More informationClassification goals: Make 1 guess about the label (Top-1 error) Make 5 guesses about the label (Top-5 error) No Bounding Box
ImageNet Classification with Deep Convolutional Neural Networks Alex Krizhevsky, Ilya Sutskever, Geoffrey E. Hinton Motivation Classification goals: Make 1 guess about the label (Top-1 error) Make 5 guesses
More informationRegularization Introduction to Machine Learning. Matt Gormley Lecture 10 Feb. 19, 2018
1-61 Introduction to Machine Learning Machine Learning Department School of Computer Science Carnegie Mellon University Regularization Matt Gormley Lecture 1 Feb. 19, 218 1 Reminders Homework 4: Logistic
More information<Special Topics in VLSI> Learning for Deep Neural Networks (Back-propagation)
Learning for Deep Neural Networks (Back-propagation) Outline Summary of Previous Standford Lecture Universal Approximation Theorem Inference vs Training Gradient Descent Back-Propagation
More informationIntroduction to Convolutional Neural Networks (CNNs)
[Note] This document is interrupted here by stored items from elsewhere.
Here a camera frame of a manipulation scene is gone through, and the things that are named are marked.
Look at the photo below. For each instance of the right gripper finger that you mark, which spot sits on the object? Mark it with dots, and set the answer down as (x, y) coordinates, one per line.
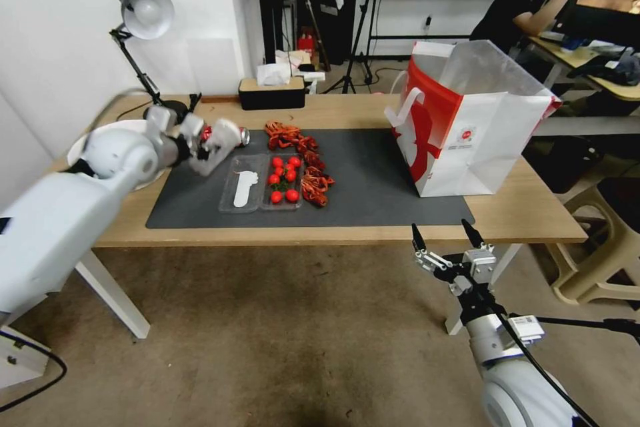
(431, 261)
(479, 243)

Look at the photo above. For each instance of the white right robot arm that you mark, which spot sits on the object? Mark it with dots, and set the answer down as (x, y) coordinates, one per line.
(505, 397)

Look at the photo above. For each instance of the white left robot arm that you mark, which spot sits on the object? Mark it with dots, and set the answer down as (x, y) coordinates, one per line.
(60, 227)

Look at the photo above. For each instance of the clear disposable takeout box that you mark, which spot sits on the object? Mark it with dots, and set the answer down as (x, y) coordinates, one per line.
(250, 182)

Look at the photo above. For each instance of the red white delivery bag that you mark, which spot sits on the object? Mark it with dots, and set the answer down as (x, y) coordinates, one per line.
(480, 147)

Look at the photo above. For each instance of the black tissue box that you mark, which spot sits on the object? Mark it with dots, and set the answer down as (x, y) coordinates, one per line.
(272, 93)

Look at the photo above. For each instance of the wooden table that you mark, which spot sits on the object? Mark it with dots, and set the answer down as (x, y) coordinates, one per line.
(510, 212)

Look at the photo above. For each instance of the red soda can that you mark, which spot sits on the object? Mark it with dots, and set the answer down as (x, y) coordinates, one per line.
(244, 136)

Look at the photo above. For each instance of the white label on lid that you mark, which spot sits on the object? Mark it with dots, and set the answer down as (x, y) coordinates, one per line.
(244, 189)

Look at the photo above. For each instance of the white round plate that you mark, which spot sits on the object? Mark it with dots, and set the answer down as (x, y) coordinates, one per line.
(112, 134)

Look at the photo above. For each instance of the red crayfish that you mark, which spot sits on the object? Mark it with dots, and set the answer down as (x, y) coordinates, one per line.
(279, 134)
(316, 181)
(316, 161)
(319, 198)
(306, 143)

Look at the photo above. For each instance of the dark grey table mat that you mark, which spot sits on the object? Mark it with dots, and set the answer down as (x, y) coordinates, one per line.
(370, 182)

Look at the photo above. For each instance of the beige plastic stool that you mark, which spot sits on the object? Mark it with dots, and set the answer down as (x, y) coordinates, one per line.
(595, 257)

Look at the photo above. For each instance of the black pole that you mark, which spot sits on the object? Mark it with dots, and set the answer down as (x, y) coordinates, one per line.
(600, 323)

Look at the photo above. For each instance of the white desk lamp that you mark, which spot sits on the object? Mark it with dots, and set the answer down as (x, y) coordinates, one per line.
(147, 11)

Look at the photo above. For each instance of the wooden side desk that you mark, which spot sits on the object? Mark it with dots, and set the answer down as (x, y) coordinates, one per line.
(585, 64)

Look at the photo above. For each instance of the black tripod stand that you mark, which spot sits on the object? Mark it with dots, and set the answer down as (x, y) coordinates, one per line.
(361, 21)

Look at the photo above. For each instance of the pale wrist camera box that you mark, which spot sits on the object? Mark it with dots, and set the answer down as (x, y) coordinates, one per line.
(479, 264)
(220, 144)

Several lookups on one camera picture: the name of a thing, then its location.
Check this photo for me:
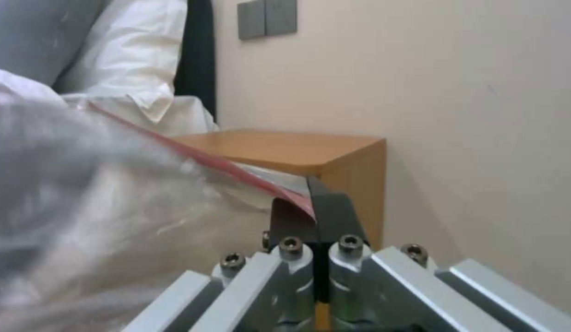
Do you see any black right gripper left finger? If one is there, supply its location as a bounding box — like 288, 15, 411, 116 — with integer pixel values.
120, 197, 321, 332

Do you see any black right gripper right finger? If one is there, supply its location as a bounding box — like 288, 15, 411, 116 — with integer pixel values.
306, 175, 571, 332

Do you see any clear garbage bag red drawstring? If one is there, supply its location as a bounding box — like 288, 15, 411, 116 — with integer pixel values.
0, 98, 320, 332

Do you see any wooden bedside table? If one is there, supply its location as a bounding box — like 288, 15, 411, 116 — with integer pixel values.
170, 128, 388, 252

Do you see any white bed sheet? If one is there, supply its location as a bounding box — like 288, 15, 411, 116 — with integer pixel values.
0, 65, 221, 140

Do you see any dark headboard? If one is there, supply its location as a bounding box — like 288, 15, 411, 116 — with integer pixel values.
173, 0, 220, 122

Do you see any white pillow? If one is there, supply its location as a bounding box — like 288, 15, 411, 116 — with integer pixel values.
54, 0, 190, 122

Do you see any grey pillow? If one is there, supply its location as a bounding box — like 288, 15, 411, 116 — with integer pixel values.
0, 0, 112, 85

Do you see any grey wall switch panel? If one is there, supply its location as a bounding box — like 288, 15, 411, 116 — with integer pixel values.
236, 0, 297, 40

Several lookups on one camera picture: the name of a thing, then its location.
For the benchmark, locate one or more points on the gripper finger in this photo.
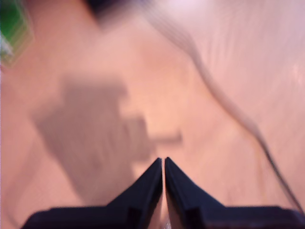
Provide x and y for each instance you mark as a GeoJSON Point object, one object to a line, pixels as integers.
{"type": "Point", "coordinates": [143, 195]}
{"type": "Point", "coordinates": [186, 195]}

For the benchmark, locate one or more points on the green Jenkki gum bag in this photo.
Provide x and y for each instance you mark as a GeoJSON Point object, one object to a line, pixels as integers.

Introduction to Convolutional Neural Networks (CNNs) nojunk@snu.ac.kr http://mipal.snu.ac.kr Department of Transdisciplinary Studies Seoul National University, Korea Jan. 2016 Many slides are from Fei-Fei
More informationECE G: Special Topics in Signal Processing: Sparsity, Structure, and Inference
ECE 18-898G: Special Topics in Signal Processing: Sparsity, Structure, and Inference Neural Networks: A brief touch Yuejie Chi Department of Electrical and Computer Engineering Spring 2018 1/41 Outline
More informationCS 179: LECTURE 16 MODEL COMPLEXITY, REGULARIZATION, AND CONVOLUTIONAL NETS
CS 179: LECTURE 16 MODEL COMPLEXITY, REGULARIZATION, AND CONVOLUTIONAL NETS LAST TIME Intro to cudnn Deep neural nets using cublas and cudnn TODAY Building a better model for image classification Overfitting
More informationNeural Networks. Single-layer neural network. CSE 446: Machine Learning Emily Fox University of Washington March 10, /9/17
3/9/7 Neural Networks Emily Fox University of Washington March 0, 207 Slides adapted from Ali Farhadi (via Carlos Guestrin and Luke Zettlemoyer) Single-layer neural network 3/9/7 Perceptron as a neural
More informationSGD and Deep Learning
SGD and Deep Learning Subgradients Lets make the gradient cheating more formal. Recall that the gradient is the slope of the tangent. f(w 1 )+rf(w 1 ) (w w 1 ) Non differentiable case? w 1 Subgradients
More informationIntroduction to Machine Learning (67577)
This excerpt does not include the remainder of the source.